Sumber mata air tersebut sangat jernih dan bersih diberi nama Perwitasari. Air tersebut dipercaya memiliki khasiat untuk dapat menyembuhkan berbagai penyakit. Banyak orang yang datang berdoa di pelataran candi kemudian mengambil air tersebut untuk pengobatan. Banyak pula testimoni pengunjung yang sudah merasakan manfaat air tersebut. Banyaknya peminat air tersebut hingga kini sudah difasilitasi dengan dipasangnya 9 kran air untuk memudahkan pengunjung mengakses air tersebut.

 

Suasana Candi Ganjuran

 

Bila Goa Selarong adalah tempat petilasan Pangeran Diponegoro maupun Situs Watu Wedhok yang menyimpan sejarah petilasan Mataram, Candi ini dibuat karena untuk menghargai berbagai budaya yang ada di wilayah ini pada saat itu dapat hidup berdampingan dengan damai dan selaras. Suasana di komplek Candi Ganjuran sangat menyenangkan. Suasana di kompleks ini sangat teduh dan sejuk dengan banyaknya pohon pinus yang menaungi area gereja dan candi. Keindahan relief candi dan megahnya bagunan gereja ini membuat pengunjung betah untuk beribadah di sini.

 

Pengunjung dapat menikmati suasana siang maupun sore hari di sekitar lokasi yang rindang sembari mendegarkan alunan music gamelan yang mengiringi pelaksanaan ibadah di gereja. Misa di gereja ini memang dilakukan dengan memakai bahasa Jawa dan diiringi gamelan, semakin mengisyaratkan bahwa akulturasi berbagai budaya tak menghalangi niat mereka untuk beribadah kepada Tuhan.

 

Fasilitas Komplek Candi

 

Kelengkapan fasilitas terkadang menjadi pertimbangan yang utama dalam menentukan tujuan wisata.

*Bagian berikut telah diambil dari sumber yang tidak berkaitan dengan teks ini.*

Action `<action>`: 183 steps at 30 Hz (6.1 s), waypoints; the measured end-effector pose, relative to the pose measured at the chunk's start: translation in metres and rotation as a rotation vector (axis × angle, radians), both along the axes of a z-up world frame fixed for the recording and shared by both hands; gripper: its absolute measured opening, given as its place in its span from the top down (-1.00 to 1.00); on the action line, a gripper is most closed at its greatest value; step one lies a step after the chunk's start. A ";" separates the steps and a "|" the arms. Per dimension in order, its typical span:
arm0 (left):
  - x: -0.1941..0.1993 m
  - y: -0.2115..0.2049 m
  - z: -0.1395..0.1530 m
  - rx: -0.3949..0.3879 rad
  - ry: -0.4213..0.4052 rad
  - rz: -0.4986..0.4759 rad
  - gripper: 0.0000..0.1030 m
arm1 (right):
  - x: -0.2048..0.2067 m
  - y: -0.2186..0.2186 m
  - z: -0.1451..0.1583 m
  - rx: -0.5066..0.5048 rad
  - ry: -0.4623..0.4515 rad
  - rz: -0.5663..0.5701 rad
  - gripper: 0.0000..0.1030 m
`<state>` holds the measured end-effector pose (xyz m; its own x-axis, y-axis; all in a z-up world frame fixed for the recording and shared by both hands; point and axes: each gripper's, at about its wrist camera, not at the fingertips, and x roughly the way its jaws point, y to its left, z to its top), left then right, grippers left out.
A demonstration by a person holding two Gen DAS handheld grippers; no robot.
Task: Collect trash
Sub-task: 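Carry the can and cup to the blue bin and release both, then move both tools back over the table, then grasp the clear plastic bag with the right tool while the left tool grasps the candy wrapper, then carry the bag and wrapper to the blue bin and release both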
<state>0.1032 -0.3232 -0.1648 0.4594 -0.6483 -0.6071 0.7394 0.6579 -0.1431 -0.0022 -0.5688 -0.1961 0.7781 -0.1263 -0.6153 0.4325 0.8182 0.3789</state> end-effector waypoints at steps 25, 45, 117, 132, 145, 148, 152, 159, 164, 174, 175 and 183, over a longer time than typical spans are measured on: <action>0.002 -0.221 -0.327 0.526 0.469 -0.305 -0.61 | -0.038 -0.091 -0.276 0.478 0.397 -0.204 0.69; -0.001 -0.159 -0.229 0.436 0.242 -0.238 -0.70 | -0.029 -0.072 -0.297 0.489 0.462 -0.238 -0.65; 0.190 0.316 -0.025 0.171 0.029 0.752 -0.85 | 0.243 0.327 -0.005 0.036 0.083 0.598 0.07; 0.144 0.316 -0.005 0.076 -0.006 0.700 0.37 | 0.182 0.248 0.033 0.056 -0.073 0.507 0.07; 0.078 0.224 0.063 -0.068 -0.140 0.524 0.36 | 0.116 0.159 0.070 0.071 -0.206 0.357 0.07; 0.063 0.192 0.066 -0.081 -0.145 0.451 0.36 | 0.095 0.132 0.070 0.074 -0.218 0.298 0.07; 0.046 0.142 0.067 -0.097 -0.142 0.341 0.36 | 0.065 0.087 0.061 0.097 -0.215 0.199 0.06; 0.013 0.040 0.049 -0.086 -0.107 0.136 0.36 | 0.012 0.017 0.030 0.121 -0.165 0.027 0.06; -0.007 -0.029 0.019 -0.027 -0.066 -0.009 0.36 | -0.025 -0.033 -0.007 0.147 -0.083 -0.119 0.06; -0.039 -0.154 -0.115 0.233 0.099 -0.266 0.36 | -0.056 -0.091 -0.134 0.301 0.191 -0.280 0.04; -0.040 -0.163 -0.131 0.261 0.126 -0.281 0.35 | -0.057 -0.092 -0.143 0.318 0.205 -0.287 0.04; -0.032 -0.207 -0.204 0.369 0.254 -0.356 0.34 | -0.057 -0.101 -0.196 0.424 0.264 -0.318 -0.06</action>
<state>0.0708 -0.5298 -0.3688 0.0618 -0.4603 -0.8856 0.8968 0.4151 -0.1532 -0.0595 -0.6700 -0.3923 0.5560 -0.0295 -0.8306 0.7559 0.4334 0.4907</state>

Apabila di lokasi tersebut sudah memiliki fasilitas umum yang lengkap maka biasanya objek tersebut ramai dikunjungi wisatawan.

 

Demikian pula di komplek Candi Ganjuran ini. Kompleks Gereja Ganjuran dengan luas mencapai 2.5Ha memiliki fasilitas yang sudah lengkap. Fasilitas yang dapat dinikmati oleh pengunjung antara lain area parkir yang luas, terdapat candi, pastoran, klinik, hingga terdapat sekolahan. Pengunjung pun dapat mengunjungi gereja ini di sore hari dengan suasana gereja yang lebih syahdu karena penerangan yang menempel di pohon pinus di pelataran candi.